Extended Data Fig. 2 Genotyping accuracy, quality control metrics, and GoT-ChA data processing for JAK2V617F locus.
a, Sanger sequencing confirmation of known genotypes for the JAK2V617 mixing study: CCRF-CEM WT cells, SET-2 heterozygous cells, and HEL homozygous mutant cells. SET-2 data confirm the known allelic ratio of 3:1 for mutated:WT alleles in this cell line. b, Heat map of differential gene accessibility score (FDR < 0.05, log2FC > 1.25; Wilcoxon rank sum test followed by Benjamini-Hochberg correction) distinguishing the CCRF-CEM, SET-2, and HEL cells used in the JAK2V617 mixing study. c, Chromatin accessibility coverage of marker genes (FDR < 0.05, log2FC > 1.25), agnostic to genotyping information used for cell line identity assignments. Wilcoxon rank sum test followed by Benjamini-Hochberg correction. d, Heatmap showing heteroplasmy of mutually exclusive mitochondrial variants detected in the scATAC-seq data for HEL, CCRF-CEM and SET-2 cells (Methods) e, Fragment size distribution for the JAK2V617 mixing study scATAC-seq library, showing expected nucleosomal periodicity. f, Scatter plots showing the number of unique nuclear fragments per cell vs. the transcriptional start site (TSS) enrichment. Dotted lines indicate the selected thresholds based on the distribution. g, Histograms of WT (left) and MUT (right) read distributions from the JAK2V617 mixing study. KDE lines for overall data (red), background (yellow), and signal (pink) are shown for each genotype. h, Scatter plots comparing GoT-ChA-assigned genotypes (left) to the true genotypes (right) as determined by cell line identity.
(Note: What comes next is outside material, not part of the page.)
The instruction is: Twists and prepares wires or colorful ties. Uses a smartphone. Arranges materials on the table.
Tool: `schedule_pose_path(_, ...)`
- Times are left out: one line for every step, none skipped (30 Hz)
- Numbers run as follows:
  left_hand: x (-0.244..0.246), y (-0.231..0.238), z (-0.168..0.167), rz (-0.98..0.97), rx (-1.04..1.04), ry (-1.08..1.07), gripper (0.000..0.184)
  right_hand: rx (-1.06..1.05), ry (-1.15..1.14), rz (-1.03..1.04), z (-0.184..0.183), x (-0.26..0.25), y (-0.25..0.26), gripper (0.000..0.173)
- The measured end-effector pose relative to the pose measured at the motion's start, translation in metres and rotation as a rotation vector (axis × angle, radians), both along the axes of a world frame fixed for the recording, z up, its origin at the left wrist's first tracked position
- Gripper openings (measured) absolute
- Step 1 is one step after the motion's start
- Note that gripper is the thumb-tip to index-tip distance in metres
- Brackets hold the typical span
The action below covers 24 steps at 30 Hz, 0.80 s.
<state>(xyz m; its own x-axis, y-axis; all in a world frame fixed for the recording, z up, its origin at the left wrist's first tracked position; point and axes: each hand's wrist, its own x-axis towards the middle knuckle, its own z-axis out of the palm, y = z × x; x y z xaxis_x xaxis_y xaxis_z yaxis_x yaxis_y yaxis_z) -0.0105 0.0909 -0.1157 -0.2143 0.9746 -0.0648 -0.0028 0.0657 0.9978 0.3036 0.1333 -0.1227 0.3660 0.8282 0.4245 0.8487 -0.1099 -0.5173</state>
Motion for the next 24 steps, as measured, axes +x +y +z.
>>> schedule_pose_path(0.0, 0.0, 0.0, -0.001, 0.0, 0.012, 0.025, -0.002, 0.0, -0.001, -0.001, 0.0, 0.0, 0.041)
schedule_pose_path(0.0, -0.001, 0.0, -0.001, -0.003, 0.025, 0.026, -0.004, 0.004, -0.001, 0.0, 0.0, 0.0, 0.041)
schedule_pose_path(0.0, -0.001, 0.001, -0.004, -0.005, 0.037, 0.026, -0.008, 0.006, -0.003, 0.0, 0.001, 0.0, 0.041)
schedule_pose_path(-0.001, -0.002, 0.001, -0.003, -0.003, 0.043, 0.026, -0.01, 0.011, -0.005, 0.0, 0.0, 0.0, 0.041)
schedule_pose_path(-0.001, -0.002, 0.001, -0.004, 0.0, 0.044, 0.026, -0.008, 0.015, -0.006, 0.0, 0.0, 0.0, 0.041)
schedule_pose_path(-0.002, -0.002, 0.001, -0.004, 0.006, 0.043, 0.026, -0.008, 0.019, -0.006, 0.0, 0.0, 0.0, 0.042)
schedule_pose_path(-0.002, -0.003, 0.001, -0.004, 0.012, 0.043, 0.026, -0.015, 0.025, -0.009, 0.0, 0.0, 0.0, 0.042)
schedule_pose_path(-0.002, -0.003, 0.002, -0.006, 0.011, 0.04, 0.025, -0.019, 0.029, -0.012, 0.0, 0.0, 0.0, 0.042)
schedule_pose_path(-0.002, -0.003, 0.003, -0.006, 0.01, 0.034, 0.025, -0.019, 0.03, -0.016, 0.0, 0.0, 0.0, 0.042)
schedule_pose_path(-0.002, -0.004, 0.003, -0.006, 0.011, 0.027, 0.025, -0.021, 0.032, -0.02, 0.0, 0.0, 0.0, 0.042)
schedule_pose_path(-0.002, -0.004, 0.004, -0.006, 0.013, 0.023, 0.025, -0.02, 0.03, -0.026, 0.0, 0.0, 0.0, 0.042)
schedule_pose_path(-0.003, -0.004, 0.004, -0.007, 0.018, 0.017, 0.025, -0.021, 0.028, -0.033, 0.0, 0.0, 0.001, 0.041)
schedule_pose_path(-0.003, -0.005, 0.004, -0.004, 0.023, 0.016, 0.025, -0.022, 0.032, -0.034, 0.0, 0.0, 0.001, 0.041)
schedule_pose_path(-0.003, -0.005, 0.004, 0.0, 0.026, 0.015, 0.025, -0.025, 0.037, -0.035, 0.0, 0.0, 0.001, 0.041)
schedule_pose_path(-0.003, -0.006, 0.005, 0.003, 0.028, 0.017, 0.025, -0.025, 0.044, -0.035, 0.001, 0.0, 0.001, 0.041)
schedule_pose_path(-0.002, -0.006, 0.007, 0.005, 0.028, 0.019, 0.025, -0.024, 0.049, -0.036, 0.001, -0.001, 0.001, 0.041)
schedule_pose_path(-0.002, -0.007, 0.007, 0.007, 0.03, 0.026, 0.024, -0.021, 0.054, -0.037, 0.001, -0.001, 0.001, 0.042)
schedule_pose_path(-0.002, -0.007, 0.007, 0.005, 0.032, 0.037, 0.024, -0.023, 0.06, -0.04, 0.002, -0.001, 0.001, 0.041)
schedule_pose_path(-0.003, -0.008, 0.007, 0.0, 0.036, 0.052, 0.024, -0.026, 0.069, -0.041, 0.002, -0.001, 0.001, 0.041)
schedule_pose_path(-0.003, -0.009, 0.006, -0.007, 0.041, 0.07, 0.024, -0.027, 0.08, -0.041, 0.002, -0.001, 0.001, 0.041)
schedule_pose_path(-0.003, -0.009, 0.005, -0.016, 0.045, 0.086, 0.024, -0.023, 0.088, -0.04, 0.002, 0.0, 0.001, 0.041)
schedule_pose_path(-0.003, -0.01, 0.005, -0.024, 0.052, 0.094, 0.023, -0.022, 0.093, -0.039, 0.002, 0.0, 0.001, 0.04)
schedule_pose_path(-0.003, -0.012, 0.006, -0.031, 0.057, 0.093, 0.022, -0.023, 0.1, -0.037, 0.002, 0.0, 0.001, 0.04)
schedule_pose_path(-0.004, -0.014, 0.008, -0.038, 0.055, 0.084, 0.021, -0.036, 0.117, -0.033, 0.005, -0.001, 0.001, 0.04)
Dotted lines indicate the initial thresholds identified between background noise and signal for either WT (vertical line) or MUT (horizontal line) data before final genotype assignment after clustering (Methods). i, JAK2V617 locus coverage (Methods). j, same as Fig. 1e for JAK2V617-mutant HEL cells (with known chromosome 9 amplification) vs healthy control (Methods). k,l, Fraction of cells genotyped by GoT-ChA (k) or GoT-ChA genotyping accuracy (l) per targeted locus copy number. Grey area, 95% confidence interval. m, Sanger sequencing confirmation of known genotypes for the FOXO1S22 (c.65 C > G) mixing study: SUM159 WT cells and HEPG2 homozygous mutant cells. n, UMAP coloured by GoT-ChA FOXO1S22 genotype classifications of HEPG2 (n = 8,111 cells) and SUM159 (n = 2,841 cells) assigned as wild-type (WT, blue), mutant (MUT, red), or not assignable (NA, grey) cells.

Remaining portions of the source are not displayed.